The resurrection fern is able to curl its leaves during a dry spell, losing up to 76% of its water. Though in experiments, it has been able to lose 97% of its water and still live. To compare: most plants die when they lose 8-12% of their water.
That’s my idea of hardy.
It is also known as an air plant, as it derives most of its nutrients from the air and water and only minimal amounts from the surface of its host tree.
When it encounters water in it’s desiccated state it can regain its former liveliness within 24-48 hours.
Ramonda serbica: Serbian Phoenix Flower
Found in Albania, Bulgaria, Greece, North Macedonia and Serbia, it is one of the few European representatives of the family Gesneriaceae.
It is called a resurrection or desiccation plant due to its ability to survive long droughts and revive with water.
This plant can be featured in rock gardens and is hardy enough to survive the most well intended brown thumb.
With attractive purple flowers, the Serbian Phoenix Flower, is a beautiful addition to any garden.
Selaginella lepidophylla: Stone Flower or False Rose of Jericho
Similar in appearance to the Rose of Jericho, it has earned the name False Rose of Jericho, Rose of Jericho, Stone Flower, Dinosaur plant, resurrection moss, and doradilla. For simplicity, I’m going to call it the Stone flower.
Native to the Chihuahuan Desert this plant is well adapted to the arid regions, so definitely a contender for rock gardens if you live in a similar climate.
It too is a tumbleweed.
Like the Rose of Jericho, the Stone Flower will curl itself as it aestivates, protecting its seeds as it rolls about. The seeds are released during the rainy seasons.
It can survive several years of extreme drought, losing up to 95% of its water.
This plant is also a bit of a novelty in that it can continue to imbibe water even after its death, allowing its leaves to curl and uncurl thanks to its unique biology.
Haberlea rhodopensis: Orpheus Flower
Also known as a resurrection flower due to its ability to withstand long periods of desiccation.
Haberlea is the plant, and rhodopensis refers to the lilac colored flower, which has gained the Royal Horticultural Society’s Award of Garden Merit.
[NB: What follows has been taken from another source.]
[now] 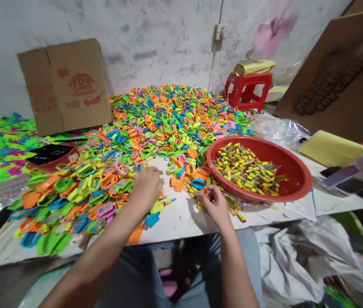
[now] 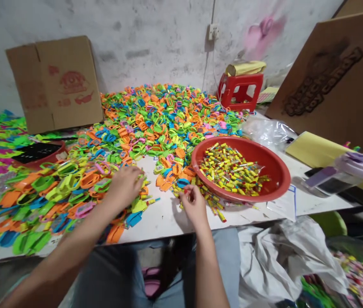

They are endemic to parts of Bulgaria and Northern Greece. The flowers are a stemless evergreen perennial preferring north facing rocky habitats.
Another one well suited for rock gardens.
Commonly referred to as the Orpheus Flower which refers to the mythological character of Orpheus who descended into the underworld to bring back his love but ultimately failed.
However unlike Orpheuses tragic tale of love lost, the Orpheus Flower can be revived and enjoyed for many years.
While the resurrection plants or desiccation plants, don’t in reality die and come back to life. Their ability to withstand extreme drought, and in some cases, heat have earned them a place in my brown thumb heart.
I feel like these plants, some of which are strikingly beautiful, would help any aspiring gardner to feel a measure of pride and accomplishment.
And if that’s still too much, you can always buy a Rose of Jericho and enjoy watching it bloom over and over by giving it just a little bit of living water.